Again the raspy voice rang out.  “You’re an ass***e!”  Even Marie squirmed. 

Neil quickly stood up, set his computer in the now-vacant seat, and walked over to the loud-mouthed cretin, who seemed oblivious to his presence.  To be honest, Neil had no idea where he was going with this; it was just a matter of principle.

The telephone tormentor seemed to become aware of Neil’s presence slowly, as if awakening from a deep sleep.  He spoke into the phone abruptly, saying, “Hold on Phil.  Some twit is standing in front of me, and I need to send him on his way.”  He had emphasized the pejorative word, used to describe Neil.

Neil felt his hackles rise as the word “twit” but waited for the man to say something else.  “What’s your problem, Elmer?  You need an engraved invitation to return to your seat?”

“My problem is that your language is offensive to me, and to my wife.  I need you to curb your tongue.”  Neil spoke calmly, but his tone left no room for conjecture, as to whether or not he was serious.  The people in the immediate vicinity stopped what they were doing, and sat transfixed.

“Who died and made you king?” retorted the loud man, rudely.  He accompanied the question with a sneer.

“No one had to die, for me to address your rudeness.  You need to respect that this is a public place, and I-and others-do not have to be subjected to your foul-mouthed invective.”

The rude man guffawed loudly.  Into the phone he said, “This buffoon thinks I’m rude.  He hasn’t seen anything yet.”  Putting his phone down, he gestured toward Neil, and spat out, “This IS a public place, and as such, I can say whatever I want.  You’re a mealy-mouthed pussy.  What are you going to do about my invective?  Tell your mama?”

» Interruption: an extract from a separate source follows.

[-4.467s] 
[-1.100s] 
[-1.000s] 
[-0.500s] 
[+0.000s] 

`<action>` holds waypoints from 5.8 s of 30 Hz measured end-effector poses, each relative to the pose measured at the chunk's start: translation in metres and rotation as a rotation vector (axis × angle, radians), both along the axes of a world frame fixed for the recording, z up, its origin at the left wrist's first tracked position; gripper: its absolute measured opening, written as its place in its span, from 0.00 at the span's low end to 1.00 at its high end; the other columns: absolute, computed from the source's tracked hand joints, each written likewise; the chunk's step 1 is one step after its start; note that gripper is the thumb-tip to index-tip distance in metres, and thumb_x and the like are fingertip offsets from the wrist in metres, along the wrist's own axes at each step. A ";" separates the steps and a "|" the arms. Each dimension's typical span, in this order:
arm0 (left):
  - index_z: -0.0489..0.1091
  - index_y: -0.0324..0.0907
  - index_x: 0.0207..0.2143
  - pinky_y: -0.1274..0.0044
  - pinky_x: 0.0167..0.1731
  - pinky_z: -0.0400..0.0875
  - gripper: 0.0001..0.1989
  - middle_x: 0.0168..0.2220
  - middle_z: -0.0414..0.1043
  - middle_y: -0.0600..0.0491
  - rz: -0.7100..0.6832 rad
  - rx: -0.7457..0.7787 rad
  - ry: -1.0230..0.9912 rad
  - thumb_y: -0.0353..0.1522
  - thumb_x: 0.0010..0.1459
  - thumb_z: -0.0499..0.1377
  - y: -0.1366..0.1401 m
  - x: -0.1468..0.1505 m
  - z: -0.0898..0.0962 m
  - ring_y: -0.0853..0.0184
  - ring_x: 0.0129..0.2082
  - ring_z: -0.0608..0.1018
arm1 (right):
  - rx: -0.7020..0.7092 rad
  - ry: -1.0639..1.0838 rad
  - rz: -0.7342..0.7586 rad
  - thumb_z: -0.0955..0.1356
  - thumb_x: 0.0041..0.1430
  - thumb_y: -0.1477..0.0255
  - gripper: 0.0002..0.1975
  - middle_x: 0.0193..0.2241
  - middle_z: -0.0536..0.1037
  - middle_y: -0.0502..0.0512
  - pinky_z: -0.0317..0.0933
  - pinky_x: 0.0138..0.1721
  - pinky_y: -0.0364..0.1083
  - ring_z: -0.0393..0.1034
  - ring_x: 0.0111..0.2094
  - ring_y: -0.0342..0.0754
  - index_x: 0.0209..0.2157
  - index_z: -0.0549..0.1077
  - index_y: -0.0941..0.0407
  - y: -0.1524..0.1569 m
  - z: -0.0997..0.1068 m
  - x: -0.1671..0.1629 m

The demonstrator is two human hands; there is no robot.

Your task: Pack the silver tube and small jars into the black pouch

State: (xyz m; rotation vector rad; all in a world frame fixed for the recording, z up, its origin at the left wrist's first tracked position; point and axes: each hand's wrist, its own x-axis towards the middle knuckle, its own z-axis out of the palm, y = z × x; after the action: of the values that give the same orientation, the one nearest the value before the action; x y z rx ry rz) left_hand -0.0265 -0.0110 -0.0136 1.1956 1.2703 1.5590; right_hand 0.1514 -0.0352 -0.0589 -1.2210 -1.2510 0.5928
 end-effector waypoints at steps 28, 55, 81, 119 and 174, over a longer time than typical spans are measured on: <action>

“He doesn’t have to.  Now that I’m here.”  The speaker was a uniformed security guard with a tight-lipped smile and his own cell phone balanced on his hand.

Rude-Dog looked at him uncertainly.  “I was just making a phone call and this jerk is giving me a hard time.  He’s the one out-of-line.”  He stared belligerently at the security person.

“I don’t think so.  I’ve gotten five calls about you in the past two minutes.  Can you see that door? The one through which you entered?  Grand!  I want to see you on the other side of that door.”  As the rude man looked around, as if for support, the security man barked, “NOW!”

The man sputtered, looked around, stood up, and left.  

The woman sitting closest to the scene rose, and started clapping her hands, slowly.  One by one, every other person in the crowded lobby stood up and started clapping.  By the time the rude man had gotten to the door, the room resounded with applause, and continued until he passed out of view, across the parking lot, walking with his silver-haired head bent forward, as if he sought some answer from the ground in front of him.  Not until Neil had returned to his chair, did the clapping slow down, and gradually cease.   

Apparently Neil was not the only person in the lobby who hated one-sided, torturous telephone calls.